Cool...Randy Ortan _and_ Punk new hair?...NEW HEEL STABLE


----------



## superfudge (May 18, 2011)

Thats my favourite Punk hairstyle. Reminds me of his commentary days.


----------



## STEVALD (Oct 11, 2011)

That hairstyle is awesome.


----------



## BreakTheWalls (Apr 4, 2005)

Did you consider the possibility that maybe he just didn't give a fuck and didn't slick it back that night? Why does every single candid or live event picture HAVE to be a sign of things to come? Maybe he realized right before his match that he forgot a comb, and there wasn't a comb in the entire arena. I'm being sarcastic off course, but seriously though why is this a big deal?


----------



## thelegendkiller (May 23, 2004)

BreakTheWalls said:


> Did you consider the possibility that maybe he just didn't give a fuck and didn't slick it back that night? Why does every single candid or live event picture HAVE to be a sign of things to come? Maybe he realized right before his match that he forgot a comb, and there wasn't a comb in the entire arena. I'm being sarcastic off course, but seriously though why is this a big deal?

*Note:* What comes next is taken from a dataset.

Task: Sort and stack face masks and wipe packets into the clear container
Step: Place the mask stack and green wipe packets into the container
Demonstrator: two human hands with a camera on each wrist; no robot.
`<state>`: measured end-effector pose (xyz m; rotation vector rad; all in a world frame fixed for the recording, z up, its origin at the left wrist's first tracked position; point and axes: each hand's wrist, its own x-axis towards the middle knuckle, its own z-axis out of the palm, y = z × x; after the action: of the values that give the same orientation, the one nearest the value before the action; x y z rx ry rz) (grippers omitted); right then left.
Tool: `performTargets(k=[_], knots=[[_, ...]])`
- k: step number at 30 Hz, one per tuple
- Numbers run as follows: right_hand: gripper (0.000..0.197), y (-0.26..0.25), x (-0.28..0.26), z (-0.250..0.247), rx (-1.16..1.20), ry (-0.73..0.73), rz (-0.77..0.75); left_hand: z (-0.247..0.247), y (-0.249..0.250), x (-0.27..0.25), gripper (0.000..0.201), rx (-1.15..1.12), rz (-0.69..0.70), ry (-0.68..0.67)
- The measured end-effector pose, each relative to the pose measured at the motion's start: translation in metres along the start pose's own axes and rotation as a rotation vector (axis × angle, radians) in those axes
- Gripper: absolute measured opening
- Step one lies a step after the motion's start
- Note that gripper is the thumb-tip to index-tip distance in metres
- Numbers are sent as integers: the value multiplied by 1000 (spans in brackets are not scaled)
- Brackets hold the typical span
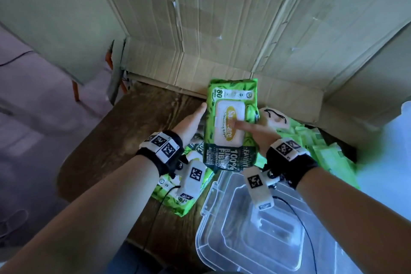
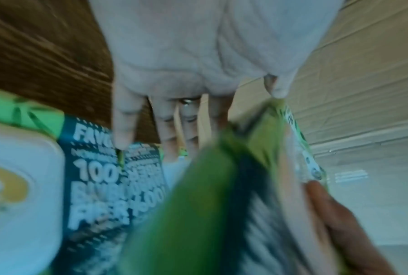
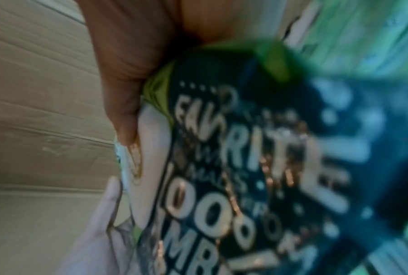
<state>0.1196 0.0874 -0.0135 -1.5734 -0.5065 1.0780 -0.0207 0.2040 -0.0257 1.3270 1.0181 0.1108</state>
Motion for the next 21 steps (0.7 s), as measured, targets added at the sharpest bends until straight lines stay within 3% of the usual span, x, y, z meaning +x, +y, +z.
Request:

Its because a lot of people on the forums have a man crush on Punk. Its reaching to levels where they can possibly turn homosexual for Punk.


----------



## Starbuck (Apr 11, 2008)

He looks ginger in that pic.


----------



## CamillePunk (Feb 10, 2011)

Not a good picture, but yeah that's my favorite Punk hairstyle, his time with Nexus. Never been a fan of the slicked back look at all.


----------



## NearFall (Nov 27, 2011)

Starbuck said:


> He looks ginger in that pic.


Wait...DAMN!


----------



## Nostalgia (Dec 20, 2011)

Good. His hairstyle he had when he was in The Nexus was always my favorite of his. I'm a big fan of Punk, but I never cared for his slicked back hairstyle. It just looked really greasy and got really messy in matches.


----------



## Starbuck (Apr 11, 2008)

NearFall said:


> Wait...DAMN!


GINGER PUNK


----------



## Jammy (Jan 3, 2012)

Now I understand what skinnyfat is.


----------



## ToddTheBod (Jul 6, 2010)

I saw him at a house show last year and his hair sort of looked like a bow cut. At house shows he doesn't grease is hair, is merely it. He only does that for televised events and appearances.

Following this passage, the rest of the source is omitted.